[PATCH v3 6/7] arm64: topology: Enable ACPI/PPTT based CPU topology.
Jeremy Linton
jeremy.linton at arm.com
Mon Oct 23 14:26:33 PDT 2017
Hi,
On 10/20/2017 02:55 PM, Jeffrey Hugo wrote:
> On 10/20/2017 10:14 AM, Jeremy Linton wrote:
>> Hi,
>>
>> On 10/20/2017 04:14 AM, Lorenzo Pieralisi wrote:
>>> On Thu, Oct 19, 2017 at 11:13:27AM -0500, Jeremy Linton wrote:
>>>> On 10/19/2017 10:56 AM, Lorenzo Pieralisi wrote:
>>>>> On Thu, Oct 12, 2017 at 02:48:55PM -0500, Jeremy Linton wrote:
>>>>>> Propagate the topology information from the PPTT tree to the
>>>>>> cpu_topology array. We can get the thread id, core_id and
>>>>>> cluster_id by assuming certain levels of the PPTT tree correspond
>>>>>> to those concepts. The package_id is flagged in the tree and can be
>>>>>> found by passing an arbitrary large level to
>>>>>> setup_acpi_cpu_topology()
>>>>>> which terminates its search when it finds an ACPI node flagged
>>>>>> as the physical package. If the tree doesn't contain enough
>>>>>> levels to represent all of thread/core/cod/package then the package
>>>>>> id will be used for the missing levels.
>>>>>>
>>>>>> Since server/ACPI machines are more likely to be multisocket and
>>>>>> NUMA,
>>>>>
>>>>> I think this stuff is vague enough already so to start with I would
>>>>> drop
>>>>> patch 4 and 5 and stop assuming what machines are more likely to ship
>>>>> with ACPI than DT.
>>>>>
>>>>> I am just saying, for the umpteenth time, that these levels have no
>>>>> architectural meaning _whatsoever_, level is a hierarchy concept
>>>>> with no architectural meaning attached.
>>>>
>>>> ?
>>>>
>>>> Did anyone say anything about that? No, I think the only thing being
>>>> guaranteed here is that the kernel's physical_id maps to an ACPI
>>>> defined socket. Which seems to be the mindset of pretty much the
>>>> entire !arm64 community meaning they are optimizing their software
>>>> and the kernel with that concept in mind.
>>>>
>>>> Are you denying the existence of non-uniformity between threads
>>>> running on different physical sockets?
>>>
>>> No, I have not explained my POV clearly, apologies.
>>>
>>> AFAIK, the kernel currently deals with 2 (3 - if SMT) topology layers.
>>>
>>> 1) thread
>>> 2) core
>>> 3) package
>>>
>>> What I wanted to say is, that, to simplify this series, you do not need
>>> to introduce the COD topology level, since it is just another arbitrary
>>> topology level (ie there is no way you can pinpoint which level
>>> corresponds to COD with PPTT - or DT for the sake of this discussion)

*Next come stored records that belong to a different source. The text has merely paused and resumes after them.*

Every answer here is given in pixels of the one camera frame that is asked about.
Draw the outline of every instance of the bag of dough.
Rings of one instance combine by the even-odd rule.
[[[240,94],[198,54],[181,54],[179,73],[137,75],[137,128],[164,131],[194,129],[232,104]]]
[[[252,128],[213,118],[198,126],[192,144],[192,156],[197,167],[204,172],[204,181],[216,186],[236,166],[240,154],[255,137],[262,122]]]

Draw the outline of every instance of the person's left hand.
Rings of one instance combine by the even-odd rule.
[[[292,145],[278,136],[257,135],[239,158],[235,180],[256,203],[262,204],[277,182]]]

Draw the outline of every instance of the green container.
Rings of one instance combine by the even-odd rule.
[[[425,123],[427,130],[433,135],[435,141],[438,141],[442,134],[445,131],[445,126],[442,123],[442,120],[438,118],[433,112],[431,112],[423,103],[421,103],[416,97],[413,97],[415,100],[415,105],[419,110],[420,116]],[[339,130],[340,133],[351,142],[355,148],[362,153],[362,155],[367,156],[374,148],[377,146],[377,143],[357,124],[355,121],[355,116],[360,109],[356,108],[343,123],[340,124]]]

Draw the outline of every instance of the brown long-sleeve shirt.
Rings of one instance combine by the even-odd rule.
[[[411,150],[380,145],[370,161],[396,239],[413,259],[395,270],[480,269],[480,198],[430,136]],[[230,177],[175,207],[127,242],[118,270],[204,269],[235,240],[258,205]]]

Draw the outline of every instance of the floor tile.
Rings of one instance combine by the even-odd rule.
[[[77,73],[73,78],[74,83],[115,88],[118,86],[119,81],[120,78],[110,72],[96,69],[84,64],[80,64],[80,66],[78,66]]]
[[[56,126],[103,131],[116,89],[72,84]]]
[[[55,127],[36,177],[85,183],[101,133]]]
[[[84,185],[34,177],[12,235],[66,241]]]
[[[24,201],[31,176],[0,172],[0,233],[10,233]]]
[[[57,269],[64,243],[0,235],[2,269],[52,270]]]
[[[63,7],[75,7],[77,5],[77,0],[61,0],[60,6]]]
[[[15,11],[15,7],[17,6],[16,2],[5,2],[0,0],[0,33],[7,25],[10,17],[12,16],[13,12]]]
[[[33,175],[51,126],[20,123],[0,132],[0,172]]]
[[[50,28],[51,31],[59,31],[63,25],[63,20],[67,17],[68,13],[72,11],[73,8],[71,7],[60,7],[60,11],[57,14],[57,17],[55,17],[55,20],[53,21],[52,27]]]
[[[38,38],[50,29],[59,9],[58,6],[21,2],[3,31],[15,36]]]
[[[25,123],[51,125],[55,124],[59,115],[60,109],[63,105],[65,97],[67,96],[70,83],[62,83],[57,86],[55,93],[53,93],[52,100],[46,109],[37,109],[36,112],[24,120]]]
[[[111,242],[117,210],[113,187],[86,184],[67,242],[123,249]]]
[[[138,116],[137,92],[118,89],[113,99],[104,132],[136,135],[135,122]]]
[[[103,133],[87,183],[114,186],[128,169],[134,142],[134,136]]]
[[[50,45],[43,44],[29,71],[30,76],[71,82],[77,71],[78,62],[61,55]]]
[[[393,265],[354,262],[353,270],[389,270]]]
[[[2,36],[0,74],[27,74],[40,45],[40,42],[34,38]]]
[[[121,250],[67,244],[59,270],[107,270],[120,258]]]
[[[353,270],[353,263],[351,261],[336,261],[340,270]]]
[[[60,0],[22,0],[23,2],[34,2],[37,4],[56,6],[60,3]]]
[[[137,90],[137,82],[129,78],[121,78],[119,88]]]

>>> that would not be used in the kernel (apart from big.LITTLE cpufreq
>>> driver and PSCI checker whose usage of topology_physical_package_id() is
>>> questionable anyway).
>>
>> Oh! But, i'm at a loss as to what to do with those two users if I set
>> the node which has the physical socket flag set, as the "cluster_id"
>> in the topology.
>>
>> Granted, this being ACPI I don't expect the cpufreq driver to be
>> active (given CPPC) and the psci checker might be ignored? Even so,
>> its a bit of a misnomer what is actually happening. Are we good with
>> this?
>>
>>
>>>
>>> PPTT allows you to define what level corresponds to a package, use
>>> it to initialize the package topology level (that on ARM internal
>>> variables we call cluster) and be done with it.
>>>
>>> I do not think that adding another topology level improves anything as
>>> far as ACPI topology detection is concerned, you are not able to use it
>>> in the scheduler or from userspace to group CPUs anyway.
>>
>> Correct, and AFAIK after having poked a bit at the scheduler its sort
>> of redundant as the generic cache sharing levels are more useful anyway.
>
> What do you mean, it can't be used? We expect a followup series which
> uses PPTT to define scheduling domains/groups.
>
> The scheduler supports 4 types of levels, with an arbitrary number of
> instances of each - NUMA, DIE (package, usually not used with NUMA), MC
> (multicore, typically cores which share resources like cache), SMT
> (threads).
It turns out to be pretty easy to map individual PPTT "levels" to MC
layers simply by creating a custom sched_domain_topology_level and
populating it with an equal number of MC layers. The only thing that
changes is the "mask" portion of each entry.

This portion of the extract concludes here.